Autonomous Capability Assessment of Sequential Decision-Making Systems in Stochastic Settings
Authors: Pulkit Verma, Rushang Karia, Siddharth Srivastava
NeurIPS 2023 | Conference PDF | Archive PDF | Plain Text | LLM Run Details
| Reproducibility Variable | Result | LLM Response |
|---|---|---|
| Research Type | Experimental | We implemented Alg. 1 in Python to evaluate our approach empirically.1 We found that our query synthesis and interactive learning process leads to (i) few shot generalization; (ii) convergence to a sound and complete model; and (iii) much greater sample efficiency and accuracy for learning lifted SDM models with complex capabilities as compared to the baseline. |
| Researcher Affiliation | Academia | Pulkit Verma, Rushang Karia, and Siddharth Srivastava Autonomous Agents and Intelligent Robots Lab, School of Computing and Augmented Intelligence, Arizona State University, AZ, USA {verma.pulkit, rushang.karia, siddharths}@asu.edu |
| Pseudocode | Yes | Algorithm 1: QACE Algorithm |
| Open Source Code | Yes | Source code available at https://github.com/AAIR-lab/QACE |
| Open Datasets | No | The paper describes creating SDMAs and uses terms like "single training problem" and "test set" composed of problems with varying object counts.
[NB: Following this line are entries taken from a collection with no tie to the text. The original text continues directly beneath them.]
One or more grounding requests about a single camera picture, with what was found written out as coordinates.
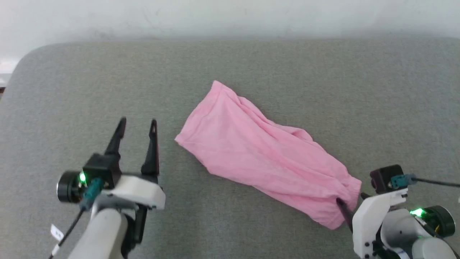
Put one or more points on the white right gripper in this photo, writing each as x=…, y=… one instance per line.
x=373, y=223

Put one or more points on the grey fabric sofa cushion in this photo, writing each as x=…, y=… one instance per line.
x=287, y=72

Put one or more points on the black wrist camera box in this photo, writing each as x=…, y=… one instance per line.
x=384, y=178
x=102, y=169

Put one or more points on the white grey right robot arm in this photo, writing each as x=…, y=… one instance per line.
x=436, y=250

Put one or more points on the pink cloth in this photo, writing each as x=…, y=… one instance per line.
x=258, y=154

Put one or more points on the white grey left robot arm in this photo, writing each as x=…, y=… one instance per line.
x=99, y=233

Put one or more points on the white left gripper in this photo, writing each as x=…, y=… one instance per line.
x=138, y=192

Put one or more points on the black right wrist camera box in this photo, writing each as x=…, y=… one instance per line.
x=384, y=178

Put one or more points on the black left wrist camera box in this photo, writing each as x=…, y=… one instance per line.
x=102, y=169
It refers to simulators and other research systems used, but it does not provide concrete access information (link, DOI, specific citation with authors/year, or mention of a standard public dataset name with proper attribution) for any publicly available or open datasets used for training. |
| Dataset Splits | No | The paper mentions using a "single training problem" and a "test set". While it discusses the generation of "test samples" for evaluating variational distance, it does not specify any training/validation/test dataset splits (e.g., percentages, sample counts, or predefined splits) or cross-validation setup. |
| Hardware Specification | Yes | We ran the experiments on a cluster of Intel Xeon E5-2680 v4 CPUs with Cent OS 7.9 running at 2.4 GHz with a memory limit of 8 GB and a time limit of 4 hours. |
| Software Dependencies | No | The paper mentions implementation in "Python" and use of "Cent OS 7.9" and "PRP [Muise et al., 2012] as the FOND planner". However, it does not provide specific version numbers for Python or PRP, nor does it list other software dependencies with their versions. |
| Experiment Setup | Yes | For QACE, we used α = 2d where d is the maximum depth of policies used in queries generated by QACE and η = 5. |